Israeli Prime Minister Binyamin Netanyahu in Jerusalem, Feb. 16, 2006. (UPI Photo/Debbie Hill) | License Photo
JERUSALEM, Aug. 2 (UPI) -- Israel will resume peace talks based on its 1967 borders if the Palestinian Authority stops seeking U.N. Palestinian state recognition, Israel's leader said.
Palestinian Authority President Mahmoud Abbas has said his organization would abandon its efforts for a statehood vote if Israel agrees to the 1967 borders and the right of Palestinian refugees to return to the new Palestinian state. Israel will agree to both of these terms, Prime Minister Binyamin Netanyahu said late Monday.
Palestinian leaders would also need to recognize Israel as a Jewish state, Netanyahu told the Israeli Knesset's Foreign Affairs and Defense Committee.
Netanyahu said Jerusalem was putting together a document with Washington it hopes will lead to talks with the Palestinian Authority, the administrative organization that governs parts of the West Bank and Gaza Strip.
The authority did not comment early Tuesday on Netanyahu's statements.
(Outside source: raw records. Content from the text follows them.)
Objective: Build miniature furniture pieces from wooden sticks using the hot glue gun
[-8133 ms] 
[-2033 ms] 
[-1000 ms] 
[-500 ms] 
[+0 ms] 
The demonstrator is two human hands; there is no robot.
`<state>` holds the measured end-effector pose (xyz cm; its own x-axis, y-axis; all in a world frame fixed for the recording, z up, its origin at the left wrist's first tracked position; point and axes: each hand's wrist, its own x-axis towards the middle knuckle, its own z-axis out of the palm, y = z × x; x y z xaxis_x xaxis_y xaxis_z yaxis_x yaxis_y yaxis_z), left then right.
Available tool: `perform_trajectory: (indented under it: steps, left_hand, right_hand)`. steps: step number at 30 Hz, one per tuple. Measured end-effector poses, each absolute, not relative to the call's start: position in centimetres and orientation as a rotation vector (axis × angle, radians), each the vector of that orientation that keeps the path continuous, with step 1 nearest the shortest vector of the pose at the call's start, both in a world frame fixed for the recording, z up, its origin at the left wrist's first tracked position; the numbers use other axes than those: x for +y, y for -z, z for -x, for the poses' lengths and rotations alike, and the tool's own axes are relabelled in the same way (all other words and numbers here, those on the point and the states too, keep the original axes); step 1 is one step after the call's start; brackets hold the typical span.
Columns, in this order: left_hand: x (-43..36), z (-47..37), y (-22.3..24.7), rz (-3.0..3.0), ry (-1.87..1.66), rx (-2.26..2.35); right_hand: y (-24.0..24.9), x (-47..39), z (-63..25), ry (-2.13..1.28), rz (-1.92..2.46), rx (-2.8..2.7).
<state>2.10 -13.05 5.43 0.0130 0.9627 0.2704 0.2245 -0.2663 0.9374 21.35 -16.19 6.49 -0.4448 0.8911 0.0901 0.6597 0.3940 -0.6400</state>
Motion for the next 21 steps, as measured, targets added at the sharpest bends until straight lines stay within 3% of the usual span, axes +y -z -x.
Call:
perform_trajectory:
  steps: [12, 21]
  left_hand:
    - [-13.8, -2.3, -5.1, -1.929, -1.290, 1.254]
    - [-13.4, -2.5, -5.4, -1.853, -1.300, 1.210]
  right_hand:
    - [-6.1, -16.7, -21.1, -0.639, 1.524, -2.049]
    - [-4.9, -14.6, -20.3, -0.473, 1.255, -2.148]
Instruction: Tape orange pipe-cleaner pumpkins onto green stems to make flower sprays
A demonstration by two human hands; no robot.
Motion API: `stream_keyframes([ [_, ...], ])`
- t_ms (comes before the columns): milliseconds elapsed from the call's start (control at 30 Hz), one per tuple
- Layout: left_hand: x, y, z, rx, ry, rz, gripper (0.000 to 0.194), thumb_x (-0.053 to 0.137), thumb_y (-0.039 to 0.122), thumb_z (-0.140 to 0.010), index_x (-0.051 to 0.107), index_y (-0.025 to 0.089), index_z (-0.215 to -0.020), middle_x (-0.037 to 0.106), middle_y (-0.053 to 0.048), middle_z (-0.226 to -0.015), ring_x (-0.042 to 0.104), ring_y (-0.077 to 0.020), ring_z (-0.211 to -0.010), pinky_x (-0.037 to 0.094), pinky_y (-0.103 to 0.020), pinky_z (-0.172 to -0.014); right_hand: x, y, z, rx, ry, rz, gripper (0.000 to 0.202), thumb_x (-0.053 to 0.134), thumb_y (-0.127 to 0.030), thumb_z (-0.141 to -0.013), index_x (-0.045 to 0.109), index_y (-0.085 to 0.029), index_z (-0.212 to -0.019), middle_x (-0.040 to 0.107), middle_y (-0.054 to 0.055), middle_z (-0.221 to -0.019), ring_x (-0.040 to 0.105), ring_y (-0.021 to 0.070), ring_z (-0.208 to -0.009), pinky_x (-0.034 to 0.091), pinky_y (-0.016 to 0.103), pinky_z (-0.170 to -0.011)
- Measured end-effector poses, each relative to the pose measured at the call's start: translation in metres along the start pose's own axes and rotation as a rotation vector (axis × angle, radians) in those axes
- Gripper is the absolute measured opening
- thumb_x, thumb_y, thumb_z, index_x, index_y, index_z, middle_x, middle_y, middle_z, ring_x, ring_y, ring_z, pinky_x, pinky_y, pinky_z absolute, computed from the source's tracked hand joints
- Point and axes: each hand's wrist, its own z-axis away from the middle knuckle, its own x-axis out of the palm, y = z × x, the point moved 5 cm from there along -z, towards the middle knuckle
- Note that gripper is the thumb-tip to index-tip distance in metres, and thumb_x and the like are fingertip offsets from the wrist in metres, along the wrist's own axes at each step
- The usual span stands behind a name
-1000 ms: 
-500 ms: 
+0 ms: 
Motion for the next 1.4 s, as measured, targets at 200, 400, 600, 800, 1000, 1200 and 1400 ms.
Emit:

It told Britain's Independent and Daily Telegraph it had not received Israel's proposal.
The proposal is based on the second of two speeches U.S. President Barack Obama made within three days in May about the Israeli-Palestinian conflict, Netanyahu told the legislative Knesset committee.
The second speech, May 22, before an influential American-Israel lobbying group, elaborated on a May 19 U.S. State Department speech in which Obama declared the prevailing borders before the 1967 Arab-Israeli war -- adjusted with mutually agreed land swaps to account for Israeli West Bank settlements -- should be the starting point for peace talks.
The first speech drew an angry rebuke from Netanyahu, who claimed returning Israel to its prewar 1967 borders would leave the country "indefensible."
But in his second speech, Obama elaborated, saying, "let me reaffirm what '1967 lines with mutually agreed swaps' means."
It means "the parties themselves -- Israelis and Palestinians -- will negotiate a border that is different than the one that existed on June 4, 1967," Obama said, referring to the day before the war in which Israel took effective control of the Gaza Strip and the Sinai Peninsula from Egypt -- known then as the United Arab Republic -- the West Bank and East Jerusalem from Jordan and the Golan Heights from Syria.
"It is a well-known formula to all who have worked on this issue for a generation," Obama said of the border-negotiation idea. "It allows the parties themselves to account for the changes that have taken place over the last 44 years.
"The ultimate goal is two states for two peoples -- Israel as a Jewish state and the homeland for the Jewish people and the state of Palestine as the homeland for the Palestinian people, each state enjoying self-determination, mutual recognition and peace," Obama said.
That is the aim of the new U.S.-Israeli document, Netanyahu said.
But he said he didn't foresee talks with Abbas if the Palestinian Authority, which has renamed itself the Palestinian National Authority, continues to press for a U.N. vote next month to recognize Palestinian statehood.
The Palestinian Authority has said it will seek state recognition based on the prewar 1967 borders, and claim East Jerusalem as its capital, if Israel refuses to negotiate its postwar borders.
East Jerusalem includes Jerusalem's Old City and some of the holiest sites of Judaism, Christianity and Islam.
Washington plans to veto the measure if it reaches the Security Council, "but that will not prevent a majority in the General Assembly," The Jerusalem Post quoted Netanyahu as saying.
A successful application for U.N. membership requires Security Council approval and a two-thirds General Assembly majority.